Sunday, 11 July 2010

Social Data Browsing: Dumpster

12 February 2006
Lev Manovich
Consider the following paradox. The same few decades of the nineteenth century that gave us the most detailed artistic representations of human emotions and inner feelings, including romantic love, also saw the rise of statistical and sociological imagination. While Flaubert and Tolstoy were putting the emotions of their heroines under the artistic microscope of their prose, a different paradigm was emerging in which the individuals were nothing but dots contributing to a social law, a pattern, or a distribution. In 1838 August Compte coined the term ‘sociology’ for the new discipline that was to study the laws governing the life of society. (He also proposed the term ‘social physics'). According to another founder of the discipline, Emile Durkheim, sociology is the science concerned with ‘social facts’ – phenomena that have an independent and objective existence separate from the actions of the individuals. In his major work Suicide (1897) Durkheim set out to demonstrate how such seemingly individual acts as suicides in fact follow general statistical patterns and can be explained in terms of structural forces that operate in society at large. Compare this to Anna Karenina (1877) where Tolstoy meticulously follows the last hours and minutes of Anna’s life with a kind of anti-sociological gaze – looking at her not from the outside as a social scientist, but on the contrary, depicting how the outside world appears as seen by her.

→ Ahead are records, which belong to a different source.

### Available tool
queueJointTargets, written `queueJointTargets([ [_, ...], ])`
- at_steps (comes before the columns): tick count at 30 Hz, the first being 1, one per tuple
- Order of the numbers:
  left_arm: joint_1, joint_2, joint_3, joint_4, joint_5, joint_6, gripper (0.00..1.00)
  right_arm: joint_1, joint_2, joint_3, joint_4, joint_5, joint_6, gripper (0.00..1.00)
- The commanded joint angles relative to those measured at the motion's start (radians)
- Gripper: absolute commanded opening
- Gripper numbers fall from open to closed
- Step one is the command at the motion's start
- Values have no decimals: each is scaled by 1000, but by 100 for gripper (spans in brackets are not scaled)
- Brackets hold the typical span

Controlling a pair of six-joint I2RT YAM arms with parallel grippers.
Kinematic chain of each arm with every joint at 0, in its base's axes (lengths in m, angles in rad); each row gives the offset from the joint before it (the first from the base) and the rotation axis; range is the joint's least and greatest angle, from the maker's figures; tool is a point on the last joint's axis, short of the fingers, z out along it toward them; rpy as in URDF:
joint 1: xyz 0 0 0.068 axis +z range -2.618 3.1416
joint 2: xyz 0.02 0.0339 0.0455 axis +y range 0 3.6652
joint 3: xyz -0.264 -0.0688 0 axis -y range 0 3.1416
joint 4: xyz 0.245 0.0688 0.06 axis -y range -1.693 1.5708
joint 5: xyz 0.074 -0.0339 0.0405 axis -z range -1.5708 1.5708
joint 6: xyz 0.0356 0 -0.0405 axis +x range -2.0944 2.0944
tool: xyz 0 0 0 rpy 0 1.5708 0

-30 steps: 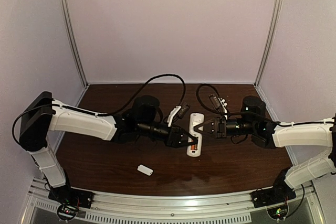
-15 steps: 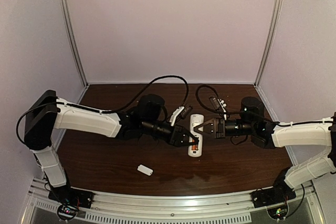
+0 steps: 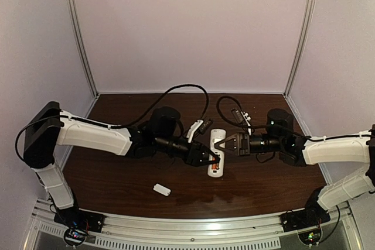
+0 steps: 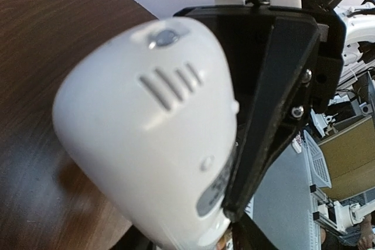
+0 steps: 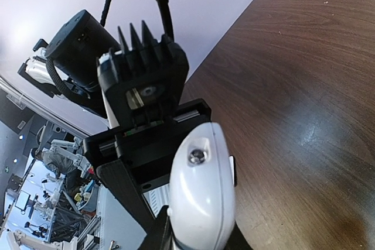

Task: Load the batteries into the remote control
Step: Adjust the battery in the battery compartment.

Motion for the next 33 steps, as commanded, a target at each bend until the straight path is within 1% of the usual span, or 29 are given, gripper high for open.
queueJointTargets([
  [1, 19, -57, -52, 69, -43, 56, 53, 15, -26, 50, -58, 36, 2, 0],
  [5, 24, -75, -72, 95, 4, 61, 72, 13, -11, 64, -153, 86, 7, 0],
  [7, 23, -73, -82, 105, 11, 48, 76, 9, 3, 77, -213, 113, 34, 0],
  [10, 23, -67, -103, 139, 25, 15, 75, 3, 34, 93, -265, 139, 82, 0],
  [15, 23, -40, -102, 118, 11, -13, 72, -7, 54, 78, -257, 155, 165, 0],
  [20, 23, -3, -88, 84, 1, -35, 72, -27, 69, 52, -206, 135, 263, 0],
  [28, 24, 41, -66, 65, -5, -76, 72, -39, 72, 19, -134, 115, 355, 0],
  [33, 22, 59, -53, 93, 14, -98, 68, -38, 73, 11, -115, 109, 360, 0],
])
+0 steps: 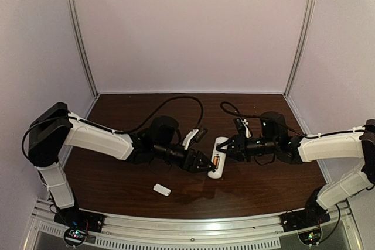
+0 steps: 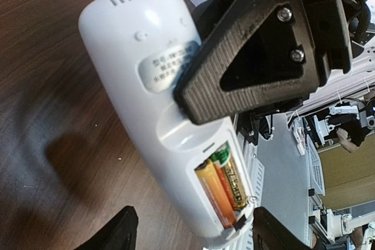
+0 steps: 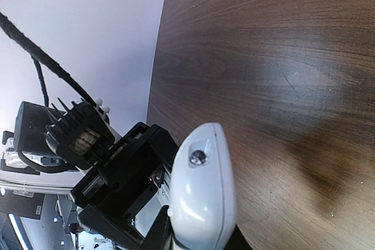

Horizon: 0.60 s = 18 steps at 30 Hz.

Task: Load the batteries into the remote control
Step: Adjust the battery in the battery compartment.

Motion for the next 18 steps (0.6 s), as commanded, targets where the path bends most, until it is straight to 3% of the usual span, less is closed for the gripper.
queueJointTargets([
  [1, 3, 27, 39, 51, 18, -35, 68, -5, 4, -12, 60, -11, 25, 0],
  [9, -10, 56, 76, 51, 28, -41, 67, -5, -9, -6, 41, -2, -3, 0],
  [14, -12, 65, 76, 10, 12, -27, 61, -5, -18, -4, 41, -3, -9, 0],
  [18, -12, 63, 53, 7, 5, -22, 49, -6, -31, -3, 54, -5, -8, 0],
])
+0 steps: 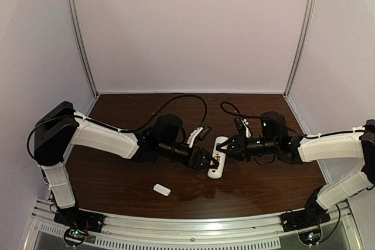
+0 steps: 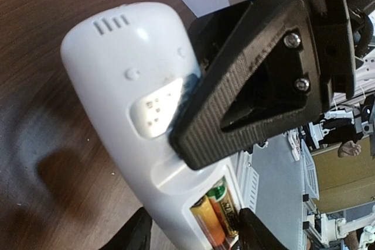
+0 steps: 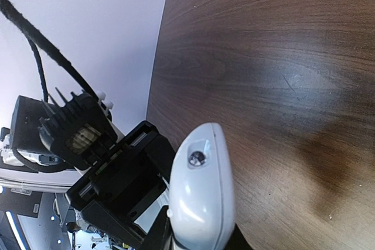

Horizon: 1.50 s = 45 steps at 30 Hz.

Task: Load the batteries into the remote control
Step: Adjust the battery in the battery compartment, then pass from the right arm to the left

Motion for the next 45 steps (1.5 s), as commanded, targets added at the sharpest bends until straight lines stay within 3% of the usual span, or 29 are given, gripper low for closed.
queueJointTargets([
  [1, -6, 11, -12, -6, -7, 15, 47, -7, -33, 1, 43, -4, -3, 0],
  [5, -6, 6, -22, -28, -17, 35, 45, -17, -39, 0, 54, -9, -6, 0],
  [11, 43, -80, -53, -38, -53, 69, 66, -34, -37, -2, 28, 1, -61, 0],
  [16, 63, -215, -11, -314, -177, 289, 80, -75, -33, -36, -7, 17, -144, 0],
  [20, 64, -304, -52, -526, -273, 432, 83, -106, -45, -59, -23, 17, -198, 0],
  [23, 62, -350, -100, -619, -393, 374, 78, -116, -54, -60, -49, 22, -234, 0],
  [27, 36, -420, -209, -632, -419, 286, 70, -120, -46, -59, -53, 8, -268, 0],
  [30, -23, -408, -206, -706, -459, 326, 62, -122, -20, -51, -68, -17, -299, 0],
  [33, -84, -359, -164, -796, -527, 398, 63, -122, 4, -58, -36, -41, -317, 0],
  [39, -92, -360, -174, -735, -535, 475, 66, -122, 37, -89, 48, -39, -283, 0],
  [45, -106, -273, -125, -806, -549, 504, 49, -120, 75, -118, 113, -9, -234, 0],
])
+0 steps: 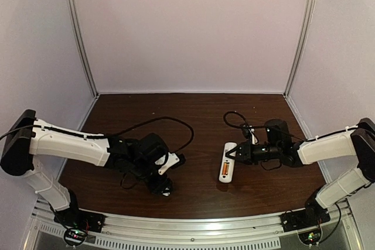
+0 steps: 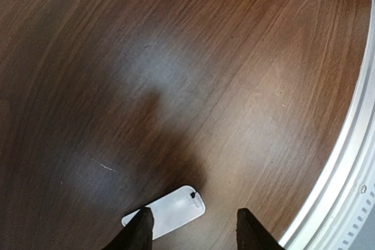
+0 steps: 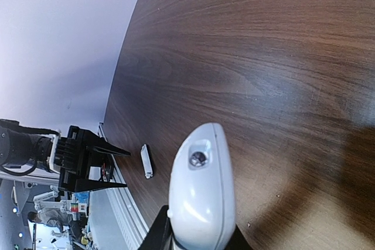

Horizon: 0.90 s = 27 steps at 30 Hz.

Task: Load the batteries into the remote control
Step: Pass from the right arm to the left

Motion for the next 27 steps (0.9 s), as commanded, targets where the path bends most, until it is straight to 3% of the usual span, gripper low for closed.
queueJointTargets([
  [1, -14, 74, 52, -45, -22, 48, 45, -3, 37, -23, 108, 16, 44, 0],
  [6, -28, 118, 69, -58, -14, 40, 37, -2, 66, -38, 174, 14, 76, 0],
  [12, -32, 133, 89, -73, -65, 30, 36, 17, 127, -31, 270, 18, 119, 2],
  [15, -32, 102, 100, -9, -70, 4, 52, 33, 183, -37, 379, 38, 191, 3],
  [19, -32, 23, 37, 259, -41, -147, 74, 60, 275, -51, 560, 88, 314, 5],
  [21, -32, 1, 4, 404, -31, -216, 95, 82, 328, -54, 673, 105, 374, 6],
  [23, -32, 21, 17, 488, -60, -259, 97, 102, 361, -54, 733, 124, 417, 7],
  [27, -34, 163, 121, 486, -71, -312, 97, 136, 382, -46, 754, 175, 441, 8],
])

In general, representational art has depicted individuals rather than social groups, classes, and institutions. Even in the case of modern realist literature and painting, including socialist realism, which consciously aimed to represent social types and classes, what the writers and painters actually show us are individual human beings. In other words, regardless of whether a painting or a sculpture is named ‘worker’, ‘farmer’, ‘miner’ etc, it shows a single concrete individual. And when artists have tried visually to represent really big groups, the typical result has been a crowd in which individual differences are hard to read. The same relationships between the zoom function and the level of detail holds today – consider the individual figures in Mathew Barney’s The Cremaster Cycle versus the groups of veiled women in the films by Shirin Neshat, or the panoramic views of Andreas Gursky which reduce individuals to swirling dots.
It appears that we may be dealing with some essential characteristic of art. Or maybe this limitation is simply a general characteristic of all images in general – their inability to represent abstract concepts and logical relationships. After all, if in the course of evolution human species developed two different representations systems – one linguistic and one image-based – it would make sense that they should complement each other, and that images would not do what language does best.

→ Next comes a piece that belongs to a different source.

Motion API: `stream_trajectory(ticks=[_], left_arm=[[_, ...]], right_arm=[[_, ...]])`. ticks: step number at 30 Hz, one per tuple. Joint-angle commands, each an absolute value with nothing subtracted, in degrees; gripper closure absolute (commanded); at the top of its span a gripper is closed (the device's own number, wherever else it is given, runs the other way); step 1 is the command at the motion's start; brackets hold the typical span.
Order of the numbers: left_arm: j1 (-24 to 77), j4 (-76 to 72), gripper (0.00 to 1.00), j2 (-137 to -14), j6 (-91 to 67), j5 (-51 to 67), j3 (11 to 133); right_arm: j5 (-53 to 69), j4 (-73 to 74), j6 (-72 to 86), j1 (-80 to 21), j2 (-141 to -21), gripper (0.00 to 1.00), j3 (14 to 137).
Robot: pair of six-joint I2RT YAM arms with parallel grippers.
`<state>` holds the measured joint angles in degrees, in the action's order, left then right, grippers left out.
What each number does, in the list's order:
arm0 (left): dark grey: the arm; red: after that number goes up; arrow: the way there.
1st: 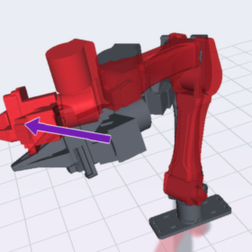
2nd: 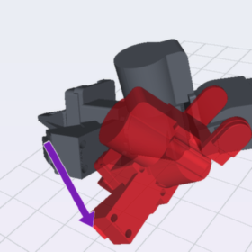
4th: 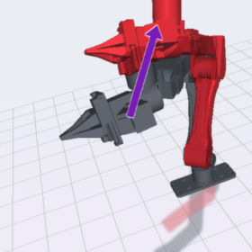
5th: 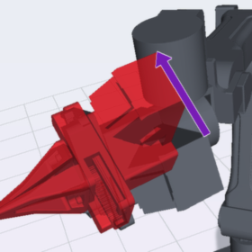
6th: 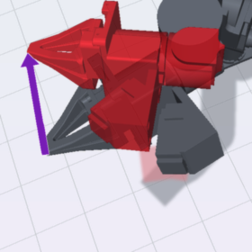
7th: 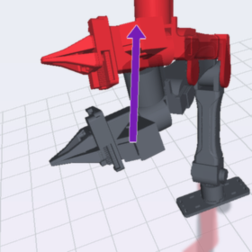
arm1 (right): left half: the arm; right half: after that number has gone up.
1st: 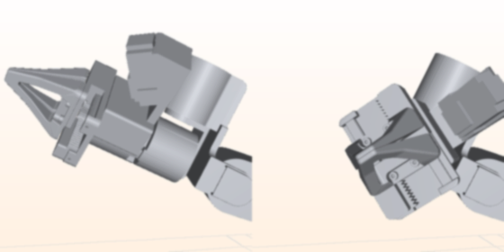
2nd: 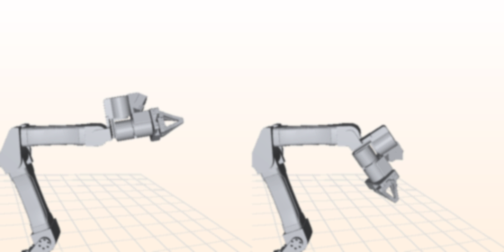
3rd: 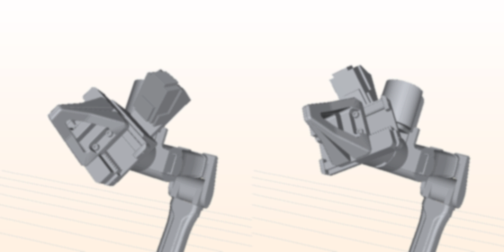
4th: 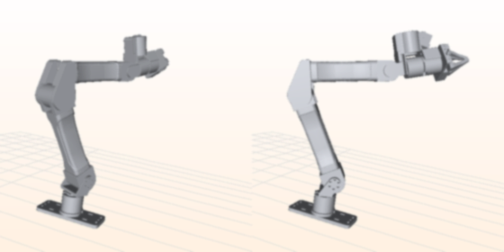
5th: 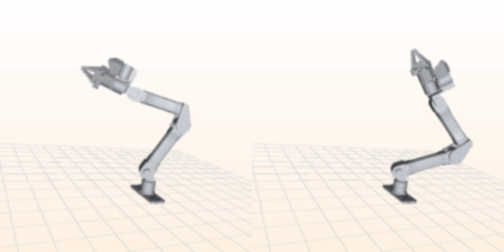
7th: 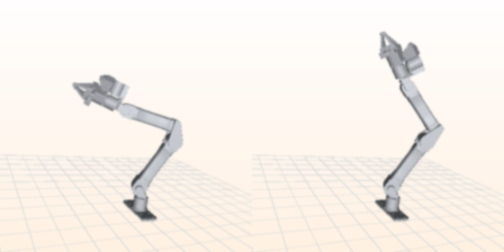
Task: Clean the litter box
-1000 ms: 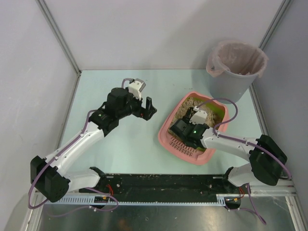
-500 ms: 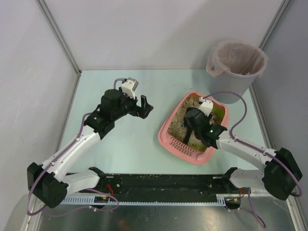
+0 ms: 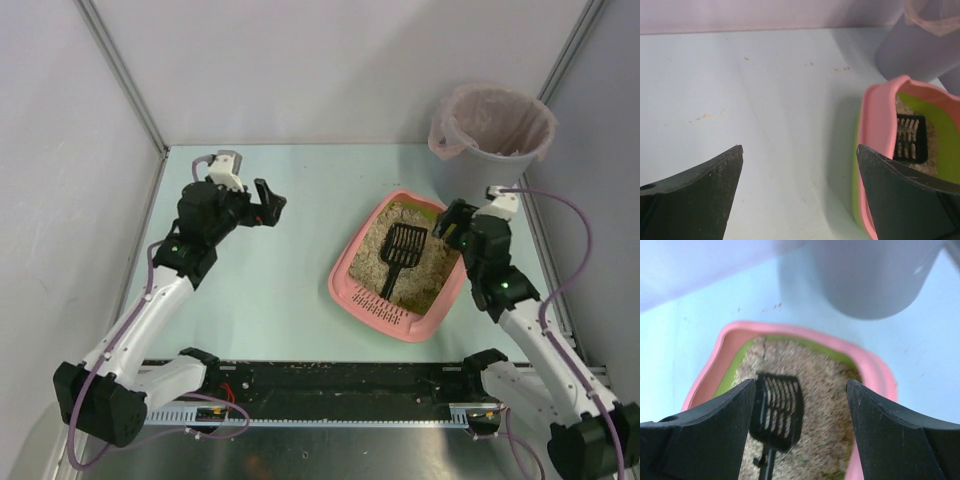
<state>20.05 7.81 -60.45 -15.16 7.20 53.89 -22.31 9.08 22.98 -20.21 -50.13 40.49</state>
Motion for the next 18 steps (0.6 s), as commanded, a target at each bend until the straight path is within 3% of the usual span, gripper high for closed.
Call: stream_trajectory(ticks=[1,11,18], left_arm=[[17.5,4.2,0.0,-57.0,-15.1,5.5,53.4],[17.5,-11.0,0.0,-40.7,-7.4,1.3,43.3],[17.5,-12.0,0.0,-39.0,-7.3,-1.5,42.0]], right_arm=[[-18.5,7.9,17.2,-15.1,-44.4,0.22,40.3],[-24.4,0.6,4.5,-13.4,-31.9,0.21,37.3],[-25.9,-6.3,1.1,-13.4,-30.0,0.21,36.4]])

But what if this limitation is simply a result of the representational techniques that artists had at their disposal? Consider, for instance, how the techniques of films invented in the first two decades of the twentieth century – editing and different types of shots – have allowed film directors to alternate between close-ups showing individuals and long shots showing the groups to which these individuals belong. Given this example, what can we expect from computers? Can computer media be used to create artistic representations that link the individual and the social without subsuming one in the other, i.e. the particular in the general? If we consider the range of computer techniques available for organising and viewing data, things look quite encouraging. We can switch between multiple views of the same data, traverse the data at different scales, and move between multiple media linked together. And we can do this in near or close to real time. We can also instruct software to search through and mine very large amounts of data – such as the data produced by the millions of real people who engage in online chat, write blogs, send emails, upload their photos on Flickr and so on. What types of representation can be created if we combine these computer techniques and new ways of gathering data as well as of structuring and displaying it?

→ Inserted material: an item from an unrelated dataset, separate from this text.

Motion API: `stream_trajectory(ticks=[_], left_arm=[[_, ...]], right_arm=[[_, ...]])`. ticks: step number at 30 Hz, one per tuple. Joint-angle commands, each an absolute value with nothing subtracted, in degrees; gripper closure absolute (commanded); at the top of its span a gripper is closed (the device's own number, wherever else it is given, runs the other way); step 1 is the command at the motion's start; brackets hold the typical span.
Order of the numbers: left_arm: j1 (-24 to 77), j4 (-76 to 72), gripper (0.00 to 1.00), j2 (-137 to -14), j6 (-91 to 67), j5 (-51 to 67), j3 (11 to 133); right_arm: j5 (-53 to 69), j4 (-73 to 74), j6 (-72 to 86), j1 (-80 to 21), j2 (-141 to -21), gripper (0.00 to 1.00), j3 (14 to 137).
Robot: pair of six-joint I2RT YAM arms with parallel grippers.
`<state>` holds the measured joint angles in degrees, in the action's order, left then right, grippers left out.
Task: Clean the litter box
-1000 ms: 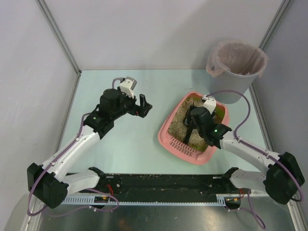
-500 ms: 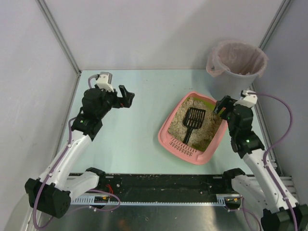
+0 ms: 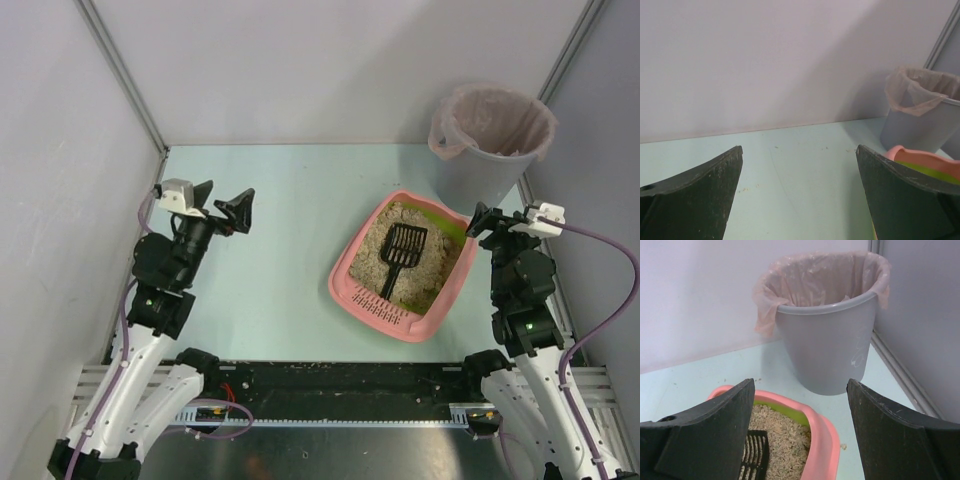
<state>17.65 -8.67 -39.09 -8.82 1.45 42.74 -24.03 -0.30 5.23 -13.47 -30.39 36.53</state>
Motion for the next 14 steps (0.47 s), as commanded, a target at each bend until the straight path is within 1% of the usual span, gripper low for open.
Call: stream_trajectory(ticks=[1,14], left_arm=[[17.5,-12.1,0.0,-39.0,-7.3,-1.7,41.9],[17.5,-12.2,0.0,-39.6,-6.2,-4.0,41.3]], right_arm=[[-25.8,-6.2,1.0,-13.3,-29.9,0.21,36.4],[-26.8,-5.7,0.9,-13.4,-29.4,0.21,36.4]])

Although The Dumpster by Golan Levin (working with Kamal Nigam and Jonathan Feinberg) can be related to traditional genres such as portraiture or documentary, as well as established new-media genres such as visualisation and database art, it is something new and different. I would like to call it a ‘social data browser’. It allows you to navigate between the intimate details of people’s experiences and the larger social groupings. The particular and the general are presented simultaneously, without one being sacrificed to the other.
The Dumpster application window shows a large ‘crowd’ of circles at the same time. While in a typical painting individual differences would be lost at this scale, here you can click on any circle and read the corresponding blog fragment. And this is just a beginning. Consider the way in which Levin structures the navigation. In typical hypermedia you move horizontally between pages or scenes connected by links. In typical information visualisation you ‘move upward’, so to speak – from the level of individual data to larger patterns that become visible when the numerous data points are turned into a single image or a shape. But in Levin’s group portrait, you are encouraged to navigate both horizontally, vertically, and diagonally between the particular and the general. You can, for example, simply click on different circles, jumping from one breakup case to another and randomly explore the overall data space. Or you can explore the circles that are similar in colour – which means that the corresponding postings are similar in some ways. Or you can explore the circles that have an opposite color and thus belong to a different grouping. In short, the seemingly incompatible points of view of Tolstoy and Durkheim – the subjective experience and the social facts – are brought together via the particular information architecture and navigation design of The Dumpster.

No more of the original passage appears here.